Assignment:
Return all the lines below exactly. Any picture among them is omitted.

Stored data:
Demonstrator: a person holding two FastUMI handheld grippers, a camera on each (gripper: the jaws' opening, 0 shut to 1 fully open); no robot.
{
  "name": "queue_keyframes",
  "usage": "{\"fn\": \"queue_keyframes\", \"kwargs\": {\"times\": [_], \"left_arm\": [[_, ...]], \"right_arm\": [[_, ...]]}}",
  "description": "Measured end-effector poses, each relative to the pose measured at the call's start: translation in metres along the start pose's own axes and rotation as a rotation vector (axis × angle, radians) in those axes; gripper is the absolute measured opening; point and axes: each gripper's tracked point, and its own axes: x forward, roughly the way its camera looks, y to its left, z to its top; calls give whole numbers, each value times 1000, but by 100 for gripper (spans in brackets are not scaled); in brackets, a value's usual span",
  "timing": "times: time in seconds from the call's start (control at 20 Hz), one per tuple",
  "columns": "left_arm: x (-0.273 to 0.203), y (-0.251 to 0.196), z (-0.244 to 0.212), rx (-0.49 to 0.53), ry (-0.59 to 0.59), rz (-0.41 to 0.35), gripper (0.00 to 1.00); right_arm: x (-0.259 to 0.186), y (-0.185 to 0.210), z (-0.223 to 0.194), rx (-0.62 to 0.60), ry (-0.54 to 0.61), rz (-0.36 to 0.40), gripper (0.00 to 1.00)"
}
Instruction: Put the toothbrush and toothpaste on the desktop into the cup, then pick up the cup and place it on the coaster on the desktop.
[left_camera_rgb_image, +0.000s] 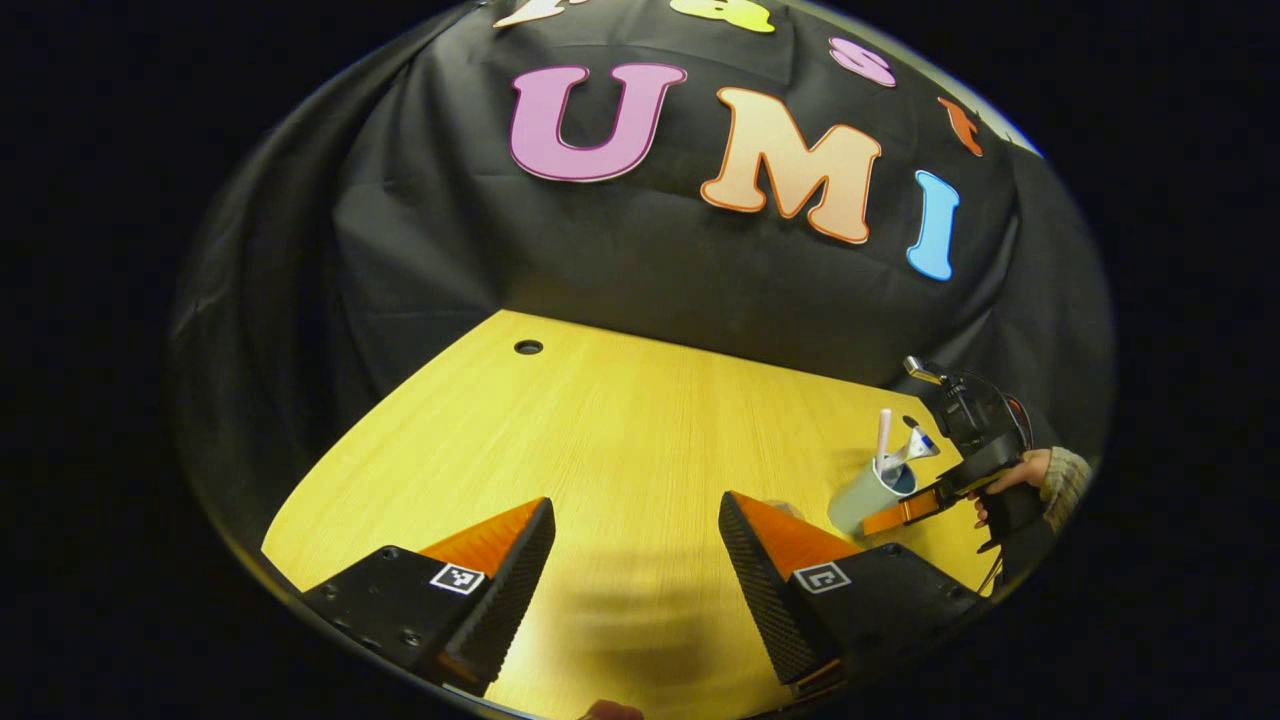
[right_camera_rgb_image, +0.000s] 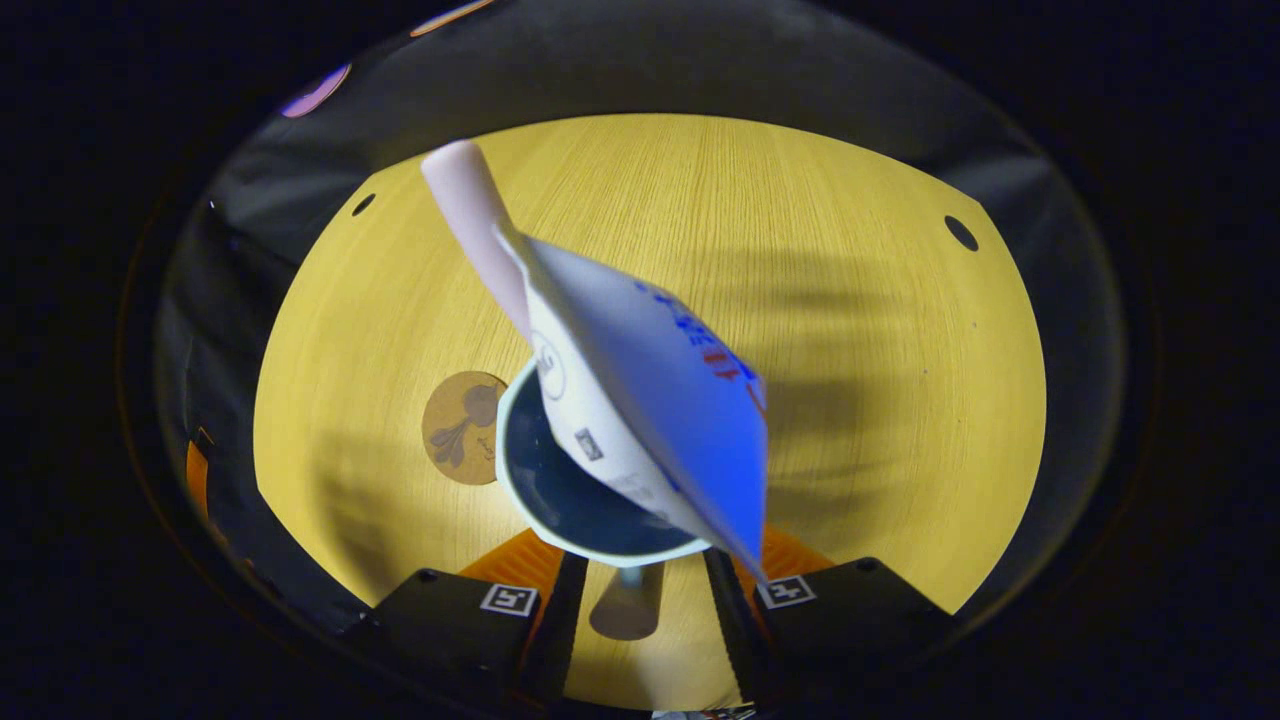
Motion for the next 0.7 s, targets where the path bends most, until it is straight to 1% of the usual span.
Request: {"fn": "queue_keyframes", "kwargs": {"times": [0.05,0.1,0.15,0.2,0.35,0.4,0.45,0.6,0.7], "left_arm": [[-1,-2,1,-9,-3,-3,95],[-2,-3,2,-16,-8,-5,96],[-2,-3,3,-18,-8,-5,95],[-2,-2,3,-17,-6,-3,95],[-5,3,3,-10,-7,3,95],[-5,4,4,-12,-8,3,95],[-7,5,3,-15,-7,2,95],[-9,4,-2,-20,4,-2,95],[-10,3,-5,-27,7,-15,95]], "right_arm": [[2,2,-3,2,20,10,53],[3,0,-6,6,37,5,50],[4,-2,-6,-2,38,5,32],[4,-5,-7,-9,44,-3,29],[5,-3,-7,-9,34,-21,27],[1,-3,-5,-19,29,-23,28],[3,-2,-7,-22,32,-27,26],[-4,10,-4,-49,0,-15,27],[-12,25,-3,-46,-18,16,25]]}}
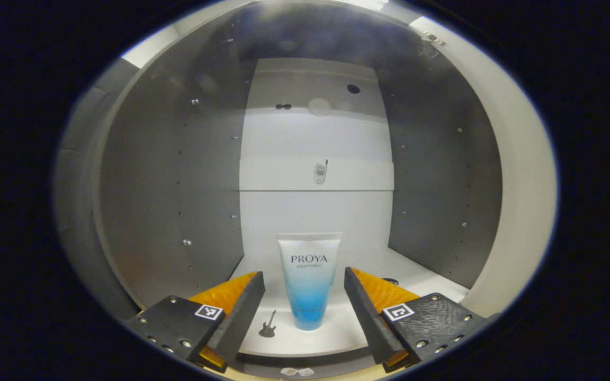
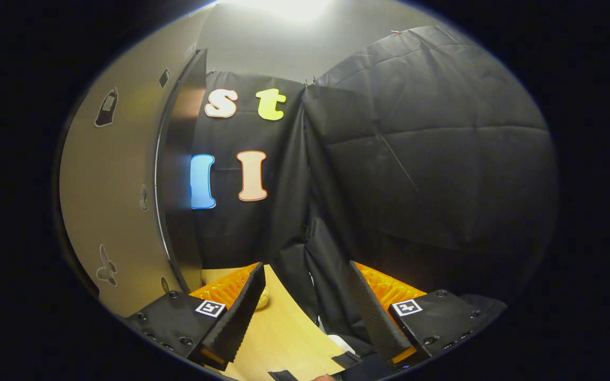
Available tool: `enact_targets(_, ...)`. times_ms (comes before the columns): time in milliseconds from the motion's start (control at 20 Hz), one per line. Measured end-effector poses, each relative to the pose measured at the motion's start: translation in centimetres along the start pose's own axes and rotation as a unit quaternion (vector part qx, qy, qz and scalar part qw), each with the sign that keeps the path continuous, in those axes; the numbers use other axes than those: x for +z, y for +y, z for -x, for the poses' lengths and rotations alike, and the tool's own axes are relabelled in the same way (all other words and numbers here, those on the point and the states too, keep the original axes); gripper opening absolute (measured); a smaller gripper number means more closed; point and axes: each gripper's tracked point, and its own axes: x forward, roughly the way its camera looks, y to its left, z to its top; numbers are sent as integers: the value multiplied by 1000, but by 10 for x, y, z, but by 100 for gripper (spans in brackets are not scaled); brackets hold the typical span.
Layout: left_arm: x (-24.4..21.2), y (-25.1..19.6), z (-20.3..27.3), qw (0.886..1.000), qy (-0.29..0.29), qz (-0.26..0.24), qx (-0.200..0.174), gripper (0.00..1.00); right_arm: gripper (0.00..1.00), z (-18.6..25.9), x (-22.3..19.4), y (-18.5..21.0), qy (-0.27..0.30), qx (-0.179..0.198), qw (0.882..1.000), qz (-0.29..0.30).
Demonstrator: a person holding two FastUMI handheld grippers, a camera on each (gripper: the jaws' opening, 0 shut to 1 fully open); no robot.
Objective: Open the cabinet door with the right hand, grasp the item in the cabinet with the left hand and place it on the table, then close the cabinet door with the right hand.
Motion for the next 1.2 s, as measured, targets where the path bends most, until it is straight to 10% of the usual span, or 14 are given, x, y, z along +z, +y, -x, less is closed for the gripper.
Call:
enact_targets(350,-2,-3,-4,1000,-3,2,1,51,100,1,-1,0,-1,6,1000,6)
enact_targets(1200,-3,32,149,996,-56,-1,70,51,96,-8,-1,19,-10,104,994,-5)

Task output:
Demonstrator: a person holding two FastUMI handheld grippers, a camera on each (gripper: the jaws' opening, 0 shut to 1 fully open); no robot.
{
  "name": "queue_keyframes",
  "usage": "{\"fn\": \"queue_keyframes\", \"kwargs\": {\"times\": [_], \"left_arm\": [[_, ...]], \"right_arm\": [[_, ...]]}}",
  "description": "Measured end-effector poses, each relative to the pose measured at the call's start: translation in metres along the start pose's own axes and rotation as a rotation vector (axis × angle, radians) in those axes; gripper is the absolute measured opening; point and axes: each gripper's tracked point, and its own axes: x forward, roughly the way its camera looks, y to its left, z to its top; calls give whole numbers, each value times 1000, but by 100 for gripper (spans in brackets are not scaled); in brackets, a value's usual span",
  "timing": "times: time in seconds from the call's start (control at 20 Hz), one per tuple",
  "columns": "left_arm: x (-0.273 to 0.203), y (-0.251 to 0.196), z (-0.244 to 0.212), rx (-0.49 to 0.53), ry (-0.59 to 0.59), rz (-0.41 to 0.35), gripper (0.00 to 1.00); right_arm: x (-0.259 to 0.186), y (-0.185 to 0.210), z (-0.223 to 0.194), rx (-0.62 to 0.60), ry (-0.54 to 0.61), rz (-0.36 to 0.40), gripper (0.00 to 1.00)"
}
Instruction: Put the toothbrush and toothpaste on the desktop into the cup, then pick up the cup and place it on the coaster on the desktop.
[left_camera_rgb_image, +0.000s] 
[right_camera_rgb_image, +0.000s] 
Motion for the next 0.7 s, targets where the path bends most, until it is straight to 1% of the usual span.
Request: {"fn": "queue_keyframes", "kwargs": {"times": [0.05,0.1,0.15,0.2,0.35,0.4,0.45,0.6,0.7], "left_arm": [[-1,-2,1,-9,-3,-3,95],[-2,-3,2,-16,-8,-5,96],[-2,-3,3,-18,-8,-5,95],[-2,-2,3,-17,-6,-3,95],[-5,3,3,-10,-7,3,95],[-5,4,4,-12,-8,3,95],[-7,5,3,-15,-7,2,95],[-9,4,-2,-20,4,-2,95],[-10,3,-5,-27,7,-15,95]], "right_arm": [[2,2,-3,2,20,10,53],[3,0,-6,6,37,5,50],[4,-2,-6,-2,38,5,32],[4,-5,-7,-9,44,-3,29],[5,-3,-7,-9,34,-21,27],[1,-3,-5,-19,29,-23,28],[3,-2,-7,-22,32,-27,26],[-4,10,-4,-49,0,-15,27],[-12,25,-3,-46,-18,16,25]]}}
Available tool: `enact_targets(_, ...)`. times_ms (comes before the columns): time in milliseconds from the motion's start (control at 20 Hz), one per line. Measured end-effector poses, each relative to the pose measured at the motion's start: translation in centimetres along the start pose's own axes and rotation as a unit quaternion (vector part qx, qy, qz and scalar part qw), each with the sign that keeps the path continuous, in those axes; the numbers use other axes than those: x for +z, y for +y, z for -x, for the poses' lengths and rotations alike, and the tool's own axes are relabelled in the same way (all other words and numbers here, those on the point and the states too, keep the original axes); gripper opening absolute (measured); a smaller gripper number means more closed; point and axes: each gripper's tracked point, and its own axes: x forward, roughly the way its camera looks, y to its left, z to its top; numbers are sent as integers: the value multiplied by 1000, but by 10 for x, y, z, but by 100 for gripper (spans in brackets are not scaled); brackets hold the typical span.
Layout: left_arm: x (-24.4..21.2), y (-25.1..19.6), z (-20.3..27.3), qw (0.886..1.000), qy (-0.29..0.29), qz (-0.26..0.24), qx (-0.200..0.174), gripper (0.00..1.00); right_arm: gripper (0.00..1.00), z (-18.6..25.9), x (-22.3..19.4), y (-18.5..21.0), qy (-0.27..0.30), qx (-0.179..0.198), qw (0.882..1.000), qz (-0.29..0.30).
Demonstrator: a person holding two FastUMI handheld grippers, a camera on each (gripper: the jaws' opening, 0 shut to 1 fully open); no robot.
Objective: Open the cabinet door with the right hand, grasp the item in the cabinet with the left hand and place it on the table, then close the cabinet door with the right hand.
Motion for the next 1.2 s, as measured, targets where the path bends most, until it is straight to 10% of the usual span, or 14 are given, x, y, z along +z, +y, -x, less is closed for the gripper.
Call:
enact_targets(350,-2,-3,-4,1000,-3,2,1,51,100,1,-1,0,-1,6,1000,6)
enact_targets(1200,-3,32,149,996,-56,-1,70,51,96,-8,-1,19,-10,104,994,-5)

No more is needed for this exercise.